## WHAT IS BEING ASKED:
Using the data below, copy every line that contains the word "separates".

## RECORDED DATA:
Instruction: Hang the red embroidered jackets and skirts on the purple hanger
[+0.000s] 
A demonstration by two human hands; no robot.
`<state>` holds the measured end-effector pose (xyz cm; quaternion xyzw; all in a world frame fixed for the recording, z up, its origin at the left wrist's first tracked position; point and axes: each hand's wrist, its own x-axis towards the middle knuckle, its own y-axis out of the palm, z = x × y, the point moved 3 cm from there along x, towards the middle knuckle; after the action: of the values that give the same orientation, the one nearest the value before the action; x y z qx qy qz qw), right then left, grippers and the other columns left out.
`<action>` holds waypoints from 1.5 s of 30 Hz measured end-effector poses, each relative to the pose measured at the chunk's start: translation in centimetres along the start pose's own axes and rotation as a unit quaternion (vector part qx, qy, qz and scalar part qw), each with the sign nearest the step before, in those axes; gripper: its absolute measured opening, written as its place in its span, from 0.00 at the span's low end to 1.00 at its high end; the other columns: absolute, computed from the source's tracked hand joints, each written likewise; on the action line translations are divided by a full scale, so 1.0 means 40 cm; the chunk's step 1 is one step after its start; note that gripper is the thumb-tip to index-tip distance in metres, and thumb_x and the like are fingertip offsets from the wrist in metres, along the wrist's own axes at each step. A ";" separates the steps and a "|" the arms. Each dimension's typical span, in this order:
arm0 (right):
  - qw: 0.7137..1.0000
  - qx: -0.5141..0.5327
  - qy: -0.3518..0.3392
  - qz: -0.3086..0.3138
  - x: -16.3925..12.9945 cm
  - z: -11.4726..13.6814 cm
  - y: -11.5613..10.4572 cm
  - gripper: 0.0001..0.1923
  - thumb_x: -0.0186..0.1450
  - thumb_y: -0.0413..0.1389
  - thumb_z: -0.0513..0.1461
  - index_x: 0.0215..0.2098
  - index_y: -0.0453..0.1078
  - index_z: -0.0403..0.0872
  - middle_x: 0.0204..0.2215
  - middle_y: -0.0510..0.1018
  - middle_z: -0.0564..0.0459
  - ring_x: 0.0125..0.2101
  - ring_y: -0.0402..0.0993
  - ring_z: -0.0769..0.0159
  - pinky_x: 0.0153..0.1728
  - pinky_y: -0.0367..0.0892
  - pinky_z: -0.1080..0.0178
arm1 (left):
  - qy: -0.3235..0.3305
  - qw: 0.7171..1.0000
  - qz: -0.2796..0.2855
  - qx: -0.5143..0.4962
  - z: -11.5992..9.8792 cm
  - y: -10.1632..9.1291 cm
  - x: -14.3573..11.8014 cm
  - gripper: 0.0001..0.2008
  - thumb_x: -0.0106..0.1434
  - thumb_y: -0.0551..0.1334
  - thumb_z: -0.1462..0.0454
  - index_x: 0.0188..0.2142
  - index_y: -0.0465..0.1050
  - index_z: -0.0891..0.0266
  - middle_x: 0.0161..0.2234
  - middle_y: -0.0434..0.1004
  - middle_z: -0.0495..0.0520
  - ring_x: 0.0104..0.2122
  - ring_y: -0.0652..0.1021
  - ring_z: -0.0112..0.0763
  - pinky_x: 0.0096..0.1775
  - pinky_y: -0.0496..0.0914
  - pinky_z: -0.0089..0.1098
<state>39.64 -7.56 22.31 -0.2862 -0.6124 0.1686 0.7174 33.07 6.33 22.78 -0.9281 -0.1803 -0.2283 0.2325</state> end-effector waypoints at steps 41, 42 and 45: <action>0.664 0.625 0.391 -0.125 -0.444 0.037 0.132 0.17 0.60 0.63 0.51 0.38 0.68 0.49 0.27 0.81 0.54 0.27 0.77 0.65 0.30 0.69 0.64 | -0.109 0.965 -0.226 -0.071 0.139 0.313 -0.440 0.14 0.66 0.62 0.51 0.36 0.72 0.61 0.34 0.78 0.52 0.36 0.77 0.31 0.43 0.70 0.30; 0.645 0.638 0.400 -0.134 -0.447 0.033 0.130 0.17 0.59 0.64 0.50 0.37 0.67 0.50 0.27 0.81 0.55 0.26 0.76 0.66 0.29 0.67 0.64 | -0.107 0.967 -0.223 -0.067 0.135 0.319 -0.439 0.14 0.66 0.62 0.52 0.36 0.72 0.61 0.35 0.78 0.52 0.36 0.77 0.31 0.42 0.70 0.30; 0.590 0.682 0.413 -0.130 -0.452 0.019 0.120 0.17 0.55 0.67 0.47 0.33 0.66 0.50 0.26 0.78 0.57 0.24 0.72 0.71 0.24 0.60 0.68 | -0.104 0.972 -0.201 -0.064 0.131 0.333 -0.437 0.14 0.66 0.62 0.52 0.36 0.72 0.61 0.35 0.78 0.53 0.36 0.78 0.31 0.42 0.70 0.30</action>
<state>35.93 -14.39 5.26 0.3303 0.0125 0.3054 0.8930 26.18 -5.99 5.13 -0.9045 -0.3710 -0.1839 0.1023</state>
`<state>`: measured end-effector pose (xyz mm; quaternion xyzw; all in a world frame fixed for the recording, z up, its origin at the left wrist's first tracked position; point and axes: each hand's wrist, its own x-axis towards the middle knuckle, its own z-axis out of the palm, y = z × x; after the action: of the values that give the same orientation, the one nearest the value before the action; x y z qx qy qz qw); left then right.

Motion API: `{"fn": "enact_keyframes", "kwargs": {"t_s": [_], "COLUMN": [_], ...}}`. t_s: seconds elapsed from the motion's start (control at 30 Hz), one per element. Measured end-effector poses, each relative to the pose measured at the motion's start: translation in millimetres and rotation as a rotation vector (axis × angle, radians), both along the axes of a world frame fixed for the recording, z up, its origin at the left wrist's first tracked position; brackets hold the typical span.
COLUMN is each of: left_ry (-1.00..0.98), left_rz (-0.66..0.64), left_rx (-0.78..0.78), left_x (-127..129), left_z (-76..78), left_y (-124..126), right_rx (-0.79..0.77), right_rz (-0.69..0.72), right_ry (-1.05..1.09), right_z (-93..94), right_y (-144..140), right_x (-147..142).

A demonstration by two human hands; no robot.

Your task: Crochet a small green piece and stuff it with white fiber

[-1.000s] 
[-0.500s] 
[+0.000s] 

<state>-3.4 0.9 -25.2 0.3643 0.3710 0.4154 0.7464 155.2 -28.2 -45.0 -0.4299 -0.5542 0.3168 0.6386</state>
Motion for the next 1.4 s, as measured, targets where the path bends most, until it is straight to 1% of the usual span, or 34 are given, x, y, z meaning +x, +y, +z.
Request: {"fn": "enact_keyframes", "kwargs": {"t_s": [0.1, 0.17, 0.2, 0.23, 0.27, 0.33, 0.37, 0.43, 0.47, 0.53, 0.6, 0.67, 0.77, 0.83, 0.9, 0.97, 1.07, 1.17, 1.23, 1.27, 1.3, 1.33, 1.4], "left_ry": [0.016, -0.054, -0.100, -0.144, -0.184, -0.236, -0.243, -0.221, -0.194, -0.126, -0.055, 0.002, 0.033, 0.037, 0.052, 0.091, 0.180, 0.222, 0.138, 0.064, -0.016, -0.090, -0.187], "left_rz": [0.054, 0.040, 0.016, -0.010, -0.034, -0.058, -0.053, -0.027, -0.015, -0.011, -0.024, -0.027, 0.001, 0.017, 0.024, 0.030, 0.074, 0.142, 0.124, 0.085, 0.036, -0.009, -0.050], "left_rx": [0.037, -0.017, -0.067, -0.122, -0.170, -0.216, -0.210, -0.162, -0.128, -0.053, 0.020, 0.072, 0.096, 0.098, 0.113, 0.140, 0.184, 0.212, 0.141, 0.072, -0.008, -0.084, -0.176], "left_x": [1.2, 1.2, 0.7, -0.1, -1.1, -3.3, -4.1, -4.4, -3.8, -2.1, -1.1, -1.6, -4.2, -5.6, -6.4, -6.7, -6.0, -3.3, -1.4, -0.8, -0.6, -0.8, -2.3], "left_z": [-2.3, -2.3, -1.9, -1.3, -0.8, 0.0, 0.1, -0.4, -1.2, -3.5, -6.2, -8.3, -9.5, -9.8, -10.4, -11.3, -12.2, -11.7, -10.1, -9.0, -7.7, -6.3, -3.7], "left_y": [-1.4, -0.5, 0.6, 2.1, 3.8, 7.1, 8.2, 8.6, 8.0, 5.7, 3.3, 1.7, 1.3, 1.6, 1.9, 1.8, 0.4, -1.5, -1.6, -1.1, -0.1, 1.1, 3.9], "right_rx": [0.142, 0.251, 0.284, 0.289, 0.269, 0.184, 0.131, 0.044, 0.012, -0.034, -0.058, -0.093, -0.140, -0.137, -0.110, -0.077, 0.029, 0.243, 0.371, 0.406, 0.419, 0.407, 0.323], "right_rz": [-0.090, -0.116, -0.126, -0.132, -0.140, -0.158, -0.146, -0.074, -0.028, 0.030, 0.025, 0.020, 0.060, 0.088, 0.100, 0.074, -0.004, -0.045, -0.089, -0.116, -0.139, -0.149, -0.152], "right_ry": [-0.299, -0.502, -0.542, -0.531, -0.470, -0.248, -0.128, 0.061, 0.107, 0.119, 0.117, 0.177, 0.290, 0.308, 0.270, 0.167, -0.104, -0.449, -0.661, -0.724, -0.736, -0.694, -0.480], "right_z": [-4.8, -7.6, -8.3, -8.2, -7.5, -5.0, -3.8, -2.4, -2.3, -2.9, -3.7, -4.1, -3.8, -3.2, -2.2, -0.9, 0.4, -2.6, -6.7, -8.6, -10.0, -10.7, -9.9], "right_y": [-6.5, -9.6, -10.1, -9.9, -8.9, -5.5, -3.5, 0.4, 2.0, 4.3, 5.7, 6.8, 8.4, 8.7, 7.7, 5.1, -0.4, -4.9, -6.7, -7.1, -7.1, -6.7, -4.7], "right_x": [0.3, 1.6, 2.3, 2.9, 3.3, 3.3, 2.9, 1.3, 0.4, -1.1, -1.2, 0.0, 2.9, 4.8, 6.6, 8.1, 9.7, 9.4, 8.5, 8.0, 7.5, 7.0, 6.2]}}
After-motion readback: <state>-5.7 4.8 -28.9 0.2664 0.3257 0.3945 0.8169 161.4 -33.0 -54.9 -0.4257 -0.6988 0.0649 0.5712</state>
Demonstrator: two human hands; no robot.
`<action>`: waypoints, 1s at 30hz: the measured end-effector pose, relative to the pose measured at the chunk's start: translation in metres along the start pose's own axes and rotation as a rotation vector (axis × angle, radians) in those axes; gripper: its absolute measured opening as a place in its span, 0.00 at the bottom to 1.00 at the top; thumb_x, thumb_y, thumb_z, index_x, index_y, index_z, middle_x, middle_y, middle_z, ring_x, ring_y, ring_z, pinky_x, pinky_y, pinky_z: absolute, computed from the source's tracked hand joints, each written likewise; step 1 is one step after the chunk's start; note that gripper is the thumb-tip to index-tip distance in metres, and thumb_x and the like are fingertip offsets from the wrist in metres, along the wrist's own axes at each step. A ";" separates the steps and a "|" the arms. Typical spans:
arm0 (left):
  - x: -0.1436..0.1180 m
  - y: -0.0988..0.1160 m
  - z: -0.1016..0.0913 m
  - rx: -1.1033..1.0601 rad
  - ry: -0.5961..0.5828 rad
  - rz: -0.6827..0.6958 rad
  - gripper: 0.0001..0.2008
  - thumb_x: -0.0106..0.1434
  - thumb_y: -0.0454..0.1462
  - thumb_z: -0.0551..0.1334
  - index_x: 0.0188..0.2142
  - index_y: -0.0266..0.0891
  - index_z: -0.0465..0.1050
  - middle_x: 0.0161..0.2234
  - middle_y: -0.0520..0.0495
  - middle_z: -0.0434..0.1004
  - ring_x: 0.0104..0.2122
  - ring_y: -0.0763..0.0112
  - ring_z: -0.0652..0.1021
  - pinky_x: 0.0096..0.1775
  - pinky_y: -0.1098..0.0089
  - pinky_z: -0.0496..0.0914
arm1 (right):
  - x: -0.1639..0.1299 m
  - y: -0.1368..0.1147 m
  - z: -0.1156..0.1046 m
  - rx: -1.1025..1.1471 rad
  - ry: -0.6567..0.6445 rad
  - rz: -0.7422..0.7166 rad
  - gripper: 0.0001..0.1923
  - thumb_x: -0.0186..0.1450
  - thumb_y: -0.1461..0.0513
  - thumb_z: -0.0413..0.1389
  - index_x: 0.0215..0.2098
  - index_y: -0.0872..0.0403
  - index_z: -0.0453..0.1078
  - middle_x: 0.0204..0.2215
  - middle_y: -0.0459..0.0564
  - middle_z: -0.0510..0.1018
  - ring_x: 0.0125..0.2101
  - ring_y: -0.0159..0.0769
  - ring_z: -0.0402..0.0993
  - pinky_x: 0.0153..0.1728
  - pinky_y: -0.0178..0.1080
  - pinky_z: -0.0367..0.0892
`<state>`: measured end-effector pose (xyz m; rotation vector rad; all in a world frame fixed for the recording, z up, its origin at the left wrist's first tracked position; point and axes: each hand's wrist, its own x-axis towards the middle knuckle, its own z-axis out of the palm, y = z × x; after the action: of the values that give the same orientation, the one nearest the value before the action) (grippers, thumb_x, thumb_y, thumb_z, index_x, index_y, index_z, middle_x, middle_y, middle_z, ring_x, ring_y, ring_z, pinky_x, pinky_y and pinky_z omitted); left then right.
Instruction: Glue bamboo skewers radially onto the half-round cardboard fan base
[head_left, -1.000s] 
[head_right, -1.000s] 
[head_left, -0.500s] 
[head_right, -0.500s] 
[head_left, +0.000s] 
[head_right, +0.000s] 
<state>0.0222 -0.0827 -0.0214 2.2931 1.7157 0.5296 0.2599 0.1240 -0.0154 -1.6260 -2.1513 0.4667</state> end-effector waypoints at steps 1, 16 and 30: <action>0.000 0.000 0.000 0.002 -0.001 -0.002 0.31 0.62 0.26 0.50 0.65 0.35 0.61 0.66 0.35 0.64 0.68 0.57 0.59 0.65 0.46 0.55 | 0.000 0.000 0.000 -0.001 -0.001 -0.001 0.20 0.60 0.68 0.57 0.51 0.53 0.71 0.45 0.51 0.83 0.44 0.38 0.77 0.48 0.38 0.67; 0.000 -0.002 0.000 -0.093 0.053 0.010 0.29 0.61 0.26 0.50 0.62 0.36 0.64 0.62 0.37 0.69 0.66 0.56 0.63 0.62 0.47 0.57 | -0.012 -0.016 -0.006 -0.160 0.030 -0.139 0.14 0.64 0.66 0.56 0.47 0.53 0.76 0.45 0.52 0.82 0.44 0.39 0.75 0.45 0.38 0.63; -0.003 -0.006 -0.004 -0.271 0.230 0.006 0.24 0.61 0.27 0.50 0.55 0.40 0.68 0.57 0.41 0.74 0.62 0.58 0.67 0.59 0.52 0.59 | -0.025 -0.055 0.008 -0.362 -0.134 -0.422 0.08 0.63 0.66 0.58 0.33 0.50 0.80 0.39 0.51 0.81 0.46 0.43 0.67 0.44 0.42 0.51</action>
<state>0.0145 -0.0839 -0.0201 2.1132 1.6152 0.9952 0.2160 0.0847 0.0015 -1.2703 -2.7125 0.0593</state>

## OUTPUT:
`<action>` holds waypoints from 1.5 s of 30 Hz measured end-effector poses, each relative to the pose measured at the chunk's start: translation in centimetres along the start pose's own axes and rotation as a unit quaternion (vector part qx, qy, qz and scalar part qw), each with the sign nearest the step before, in those axes; gripper: its absolute measured opening, written as its place in its span, from 0.00 at the span's low end to 1.00 at its high end; the other columns: absolute, computed from the source's tracked hand joints, each written likewise; on the action line translations are divided by a full scale, so 1.0 means 40 cm; the chunk's step 1 is one step after its start; note that gripper is the thumb-tip to index-tip distance in metres, and thumb_x and the like are fingertip offsets from the wrist in metres, along the wrist's own axes at each step. A ";" separates the steps and a "|" the arms. Each dimension's typical span, in this order:
`<action>`: waypoints, 1s at 30hz: the measured end-effector pose, relative to the pose measured at the chunk's start: translation in metres along the start pose's own axes and rotation as a rotation vector (axis × angle, radians) in those axes; gripper: its absolute measured opening as a place in its span, 0.00 at the bottom to 1.00 at the top; thumb_x, thumb_y, thumb_z, index_x, index_y, index_z, middle_x, middle_y, middle_z, ring_x, ring_y, ring_z, pinky_x, pinky_y, pinky_z: absolute, computed from the source's tracked hand joints, each written likewise; step 1 is one step after the chunk's start; note that gripper is the thumb-tip to index-tip distance in metres, and thumb_x and the like are fingertip offsets from the wrist in metres, along the wrist's own axes at each step. A ";" separates the steps and a "|" the arms. Typical spans:

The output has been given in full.